Yes, and that is the point. Those vendors hold credentials inside boundaries they defend professionally, with security teams, SOC 2 audits, and bug bounties that are far larger than what most startups can run in-house. You are not eliminating the existence of secrets globally; you are moving them off your machines and onto the machines of organizations whose business model is defending them. The leak risk on your side drops to near zero for the categories you outsource.
What about the secrets I genuinely cannot eliminate, like a registrar API key?
Apply the isolation pillar from the framework. Put the credential in the smallest possible environment, give it the shortest practical lifetime, and document its blast radius. A registrar key that lives offline, is loaded only for a specific automation run, and is rotated quarterly is a small liability. A registrar key sitting in a long-lived environment variable on a shared server is a large one.
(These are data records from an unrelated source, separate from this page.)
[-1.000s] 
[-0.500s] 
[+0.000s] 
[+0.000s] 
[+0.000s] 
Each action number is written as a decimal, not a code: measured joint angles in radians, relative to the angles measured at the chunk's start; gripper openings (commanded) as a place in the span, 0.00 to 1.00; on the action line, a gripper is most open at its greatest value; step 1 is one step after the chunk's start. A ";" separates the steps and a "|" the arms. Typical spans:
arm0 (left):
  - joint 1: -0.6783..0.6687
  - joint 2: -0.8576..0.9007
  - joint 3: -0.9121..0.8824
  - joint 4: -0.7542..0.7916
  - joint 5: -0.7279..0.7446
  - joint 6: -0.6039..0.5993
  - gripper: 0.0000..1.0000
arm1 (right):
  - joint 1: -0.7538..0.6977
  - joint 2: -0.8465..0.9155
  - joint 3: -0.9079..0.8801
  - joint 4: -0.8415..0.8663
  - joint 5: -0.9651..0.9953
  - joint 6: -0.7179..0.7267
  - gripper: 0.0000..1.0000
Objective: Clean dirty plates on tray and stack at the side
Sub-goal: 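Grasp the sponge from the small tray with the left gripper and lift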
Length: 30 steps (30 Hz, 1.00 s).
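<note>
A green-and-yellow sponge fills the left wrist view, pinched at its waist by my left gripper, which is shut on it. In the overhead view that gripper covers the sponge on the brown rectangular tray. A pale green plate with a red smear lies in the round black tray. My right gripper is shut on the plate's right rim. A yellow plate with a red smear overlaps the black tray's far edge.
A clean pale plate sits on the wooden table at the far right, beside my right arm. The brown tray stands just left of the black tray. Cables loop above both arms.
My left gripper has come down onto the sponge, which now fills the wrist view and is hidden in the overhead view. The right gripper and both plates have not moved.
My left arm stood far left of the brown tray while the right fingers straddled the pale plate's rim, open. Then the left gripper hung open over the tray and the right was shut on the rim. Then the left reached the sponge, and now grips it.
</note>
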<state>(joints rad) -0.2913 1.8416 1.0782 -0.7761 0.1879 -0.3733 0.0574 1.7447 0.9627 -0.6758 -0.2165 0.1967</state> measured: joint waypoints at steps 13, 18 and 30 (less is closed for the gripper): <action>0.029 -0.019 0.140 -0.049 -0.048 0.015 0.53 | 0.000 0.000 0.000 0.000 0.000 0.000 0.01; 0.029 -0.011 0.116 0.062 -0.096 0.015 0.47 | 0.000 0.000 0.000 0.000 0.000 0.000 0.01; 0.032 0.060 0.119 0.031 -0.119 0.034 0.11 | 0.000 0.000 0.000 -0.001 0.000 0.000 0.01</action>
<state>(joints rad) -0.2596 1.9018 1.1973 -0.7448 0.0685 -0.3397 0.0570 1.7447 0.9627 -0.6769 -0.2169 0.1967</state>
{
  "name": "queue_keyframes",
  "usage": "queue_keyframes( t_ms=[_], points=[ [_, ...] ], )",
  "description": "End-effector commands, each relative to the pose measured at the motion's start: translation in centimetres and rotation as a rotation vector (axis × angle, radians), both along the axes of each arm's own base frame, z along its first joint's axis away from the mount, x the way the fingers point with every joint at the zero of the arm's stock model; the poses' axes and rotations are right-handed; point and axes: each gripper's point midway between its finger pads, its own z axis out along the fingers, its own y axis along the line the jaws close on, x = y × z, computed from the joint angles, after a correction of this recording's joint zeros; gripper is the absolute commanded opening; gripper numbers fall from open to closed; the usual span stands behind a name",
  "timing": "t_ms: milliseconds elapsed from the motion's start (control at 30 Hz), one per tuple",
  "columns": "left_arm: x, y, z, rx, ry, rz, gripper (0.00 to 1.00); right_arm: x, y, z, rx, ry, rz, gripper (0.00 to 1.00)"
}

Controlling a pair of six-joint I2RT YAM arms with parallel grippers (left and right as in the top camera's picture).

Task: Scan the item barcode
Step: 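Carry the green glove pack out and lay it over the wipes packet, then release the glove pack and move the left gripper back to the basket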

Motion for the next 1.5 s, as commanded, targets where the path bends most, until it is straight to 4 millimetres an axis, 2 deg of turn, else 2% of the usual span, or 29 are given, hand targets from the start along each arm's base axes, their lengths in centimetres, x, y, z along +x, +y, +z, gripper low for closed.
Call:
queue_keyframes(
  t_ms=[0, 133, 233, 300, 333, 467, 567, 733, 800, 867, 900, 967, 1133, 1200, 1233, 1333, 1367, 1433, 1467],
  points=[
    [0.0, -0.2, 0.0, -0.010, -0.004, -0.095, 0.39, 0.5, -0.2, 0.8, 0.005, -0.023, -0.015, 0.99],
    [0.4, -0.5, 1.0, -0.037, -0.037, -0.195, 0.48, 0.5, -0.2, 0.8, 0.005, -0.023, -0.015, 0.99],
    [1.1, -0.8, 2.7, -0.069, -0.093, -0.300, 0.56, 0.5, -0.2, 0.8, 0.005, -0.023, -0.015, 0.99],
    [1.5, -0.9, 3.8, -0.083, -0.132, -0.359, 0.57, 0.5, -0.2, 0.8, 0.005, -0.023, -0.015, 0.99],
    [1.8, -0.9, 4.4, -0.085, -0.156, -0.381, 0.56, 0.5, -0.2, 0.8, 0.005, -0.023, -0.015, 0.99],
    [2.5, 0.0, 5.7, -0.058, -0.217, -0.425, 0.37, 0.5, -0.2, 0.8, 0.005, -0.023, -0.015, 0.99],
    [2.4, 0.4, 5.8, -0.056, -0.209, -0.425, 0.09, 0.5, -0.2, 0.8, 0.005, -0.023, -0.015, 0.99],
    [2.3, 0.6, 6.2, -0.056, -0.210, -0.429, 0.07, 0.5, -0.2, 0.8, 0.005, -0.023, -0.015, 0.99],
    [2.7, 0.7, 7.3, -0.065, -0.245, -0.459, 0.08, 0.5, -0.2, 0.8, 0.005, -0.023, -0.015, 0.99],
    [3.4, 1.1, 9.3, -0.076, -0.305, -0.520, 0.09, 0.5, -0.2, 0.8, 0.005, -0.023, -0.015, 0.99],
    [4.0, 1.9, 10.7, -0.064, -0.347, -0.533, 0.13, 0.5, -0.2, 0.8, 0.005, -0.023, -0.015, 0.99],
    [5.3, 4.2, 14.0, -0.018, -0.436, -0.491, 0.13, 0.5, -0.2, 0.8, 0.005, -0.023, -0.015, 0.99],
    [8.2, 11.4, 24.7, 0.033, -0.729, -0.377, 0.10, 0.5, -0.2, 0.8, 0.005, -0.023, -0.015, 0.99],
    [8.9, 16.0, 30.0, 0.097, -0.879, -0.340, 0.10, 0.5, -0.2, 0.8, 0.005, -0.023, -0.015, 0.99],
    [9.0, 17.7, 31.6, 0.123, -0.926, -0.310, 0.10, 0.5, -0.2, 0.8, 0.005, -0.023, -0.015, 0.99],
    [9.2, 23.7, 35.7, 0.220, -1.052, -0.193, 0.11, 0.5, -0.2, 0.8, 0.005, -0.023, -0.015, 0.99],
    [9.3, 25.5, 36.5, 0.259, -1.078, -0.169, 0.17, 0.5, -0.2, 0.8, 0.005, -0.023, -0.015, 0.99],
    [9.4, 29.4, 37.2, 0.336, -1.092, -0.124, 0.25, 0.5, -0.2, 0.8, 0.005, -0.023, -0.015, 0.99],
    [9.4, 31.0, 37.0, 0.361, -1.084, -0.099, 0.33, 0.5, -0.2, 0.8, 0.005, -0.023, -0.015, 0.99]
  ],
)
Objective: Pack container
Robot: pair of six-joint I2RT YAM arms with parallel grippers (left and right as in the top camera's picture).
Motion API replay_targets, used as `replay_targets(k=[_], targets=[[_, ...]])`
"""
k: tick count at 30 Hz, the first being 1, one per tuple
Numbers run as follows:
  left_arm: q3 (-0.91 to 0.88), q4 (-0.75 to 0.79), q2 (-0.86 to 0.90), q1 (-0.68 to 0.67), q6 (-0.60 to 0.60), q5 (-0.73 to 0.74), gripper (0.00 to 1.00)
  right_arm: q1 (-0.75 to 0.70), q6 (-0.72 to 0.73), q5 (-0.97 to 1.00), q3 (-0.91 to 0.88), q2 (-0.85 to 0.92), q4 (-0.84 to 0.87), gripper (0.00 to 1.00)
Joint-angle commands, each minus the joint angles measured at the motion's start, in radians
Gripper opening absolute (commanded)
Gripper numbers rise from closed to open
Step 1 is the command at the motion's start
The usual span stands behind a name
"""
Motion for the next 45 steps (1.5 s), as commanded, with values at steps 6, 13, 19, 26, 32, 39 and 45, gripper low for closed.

The credential is the same; the architecture around it is what matters.
How do I do this without a major rewrite?
You almost certainly do not need a rewrite. The replacements in this piece are mostly drop-in: Stripe Payment Links replace a Stripe integration in a single sprint, Formspree replaces a contact form in an afternoon, and Cloudflare Access wraps an existing admin URL in minutes. The backend elimination step is larger, but it is also optional; even keeping your backend and only eliminating four or five frontend secrets is a meaningful improvement.
Does this approach scale to a larger company?
The principle scales; the specific vendors may change. A larger company will hold more secrets than Pillar does, because it has more product surface area and more compliance requirements, but the framework still applies: outsource what you can, eliminate the backend boundaries you do not need, and isolate the irreducible few. Many companies running at significant scale operate with fewer credentials than smaller competitors precisely because they took this approach early.